A Threat to the Financial System

At its core, cyber risk involves potential business disruption or damage to information systems that could lead to monetary loss or reputational damage.

In an opening fireside chat, Richmond Fed President Tom Barkin noted that, as a regulatory body, the Federal Reserve spends significant time examining risks posed to banks, but that bigger potential risks exist when one considers the financial system as a whole. Successful cyberattacks and data breaches could have significant effects that would undermine the public’s confidence in the financial system.

As cyber risk management evolves, so does the need for better data, metrics, collaboration and transparency. Other risk areas, including operational risk, credit risk and market risk, have had time to mature, and as a result, have more advanced metrics. In contrast, Barkin and other panelists over the two days agreed that, relatively speaking, they are in the early days of developing an understanding about the scope and nature of threats.

A Human Problem

While it’s easy to solely focus on the outcomes of cyberattacks, Barkin delivered an important reminder about cyber risk.

“It’s also a human problem,” he said.

Potential human vulnerabilities extend to phishing and ransomware threats and inadequate controls for user access – which could include employees with too much access or third- and fourth-party vendors mishandling information.

“People can be vulnerable to attacks,” said Kemba Eneas Walden, who represented the White House’s Office of the National Cyber Director. Walden said that “active collaboration beyond information-sharing” is also key to resilience and improving data.

In the spirit of collaboration, Andrew Lo, the Charles E. and Susan T. Harris Professor at the MIT Sloan School of Management, noted that bridging the cultural gap between economists, computer scientists and practitioners is needed as the field evolves.

A panel moderated by Tammy Hornsby-Fink, the Federal Reserve’s Chief Information Security Officer, widened the lens on human elements. Panelists discussed the importance of attracting talent and building culture within the risk management industry.
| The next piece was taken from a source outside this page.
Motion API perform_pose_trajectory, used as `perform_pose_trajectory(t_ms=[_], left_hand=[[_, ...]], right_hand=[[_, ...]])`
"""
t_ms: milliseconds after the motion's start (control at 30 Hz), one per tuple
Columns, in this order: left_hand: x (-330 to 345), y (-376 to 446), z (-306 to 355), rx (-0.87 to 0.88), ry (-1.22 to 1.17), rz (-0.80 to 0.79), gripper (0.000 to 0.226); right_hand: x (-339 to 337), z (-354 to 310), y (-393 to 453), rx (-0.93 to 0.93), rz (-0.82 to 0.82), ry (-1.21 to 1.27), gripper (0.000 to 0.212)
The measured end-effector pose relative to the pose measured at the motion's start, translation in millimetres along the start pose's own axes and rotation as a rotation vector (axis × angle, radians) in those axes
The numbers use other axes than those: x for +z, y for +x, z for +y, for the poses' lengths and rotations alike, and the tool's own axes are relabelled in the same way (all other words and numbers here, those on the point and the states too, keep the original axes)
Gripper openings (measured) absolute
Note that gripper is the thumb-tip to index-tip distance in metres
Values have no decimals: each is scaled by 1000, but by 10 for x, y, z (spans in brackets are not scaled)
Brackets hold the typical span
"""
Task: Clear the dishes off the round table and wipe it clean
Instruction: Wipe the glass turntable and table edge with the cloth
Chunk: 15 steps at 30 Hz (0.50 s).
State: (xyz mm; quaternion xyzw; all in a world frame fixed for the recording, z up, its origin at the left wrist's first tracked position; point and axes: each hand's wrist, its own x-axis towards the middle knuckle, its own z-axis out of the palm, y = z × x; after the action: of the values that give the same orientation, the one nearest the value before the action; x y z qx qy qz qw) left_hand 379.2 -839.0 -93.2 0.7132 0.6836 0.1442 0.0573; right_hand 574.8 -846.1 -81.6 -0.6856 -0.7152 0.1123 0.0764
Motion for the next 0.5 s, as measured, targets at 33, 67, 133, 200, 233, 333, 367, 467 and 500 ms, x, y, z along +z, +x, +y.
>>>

Richmond Fed Quantitative Supervision Research Economists meet with MIT

Members of the Richmond Fed’s Quantitative Supervision and Research unit pose during the event.

Barriers to Improving Metrics, Data and Transparency

Throughout the conference, speakers discussed the need for more consistency in the industry as threat-actors get more creative and sophisticated. Inconsistencies in cyber risk criteria, processes and approach are a barrier to developing metrics, best practices and a standardized model for cyber risk management.

Policies and laws around sharing information can prove to be an obstacle to greater data quality and transparency. “Transparency and privacy can both be achieved,” said Lo, hopeful that there is a way to strike a balance that ensures legislators, regulators and others can do their jobs.

“One of the challenges of this profession is that it is so complex and so nuanced,” said Karmen Yu, Cyber Threat Intelligence Officer for the Federal Reserve System. “Risk isn’t just a lack of controls. It’s not just a threat actor. It’s more of a narrative and a story [and we need to] evolve to see the pieces of data to support the narrative.”

Jeff Gerlach, Vice President of the Bank’s QSR unit, stated that collecting structured data on “near misses” would help organizations better prepare for cyber incidents. “We have heard from many cyber specialists in industry and academia that having data on these potentially costly but ultimately unsuccessful cyberattacks would be one of the most effective ways to learn how to prevent future attacks,” he said.

As cyber risk professionals work to overcome these barriers and define foundational practices, they will benefit from a collaborative approach that engages the expertise of those throughout academia, government and industry.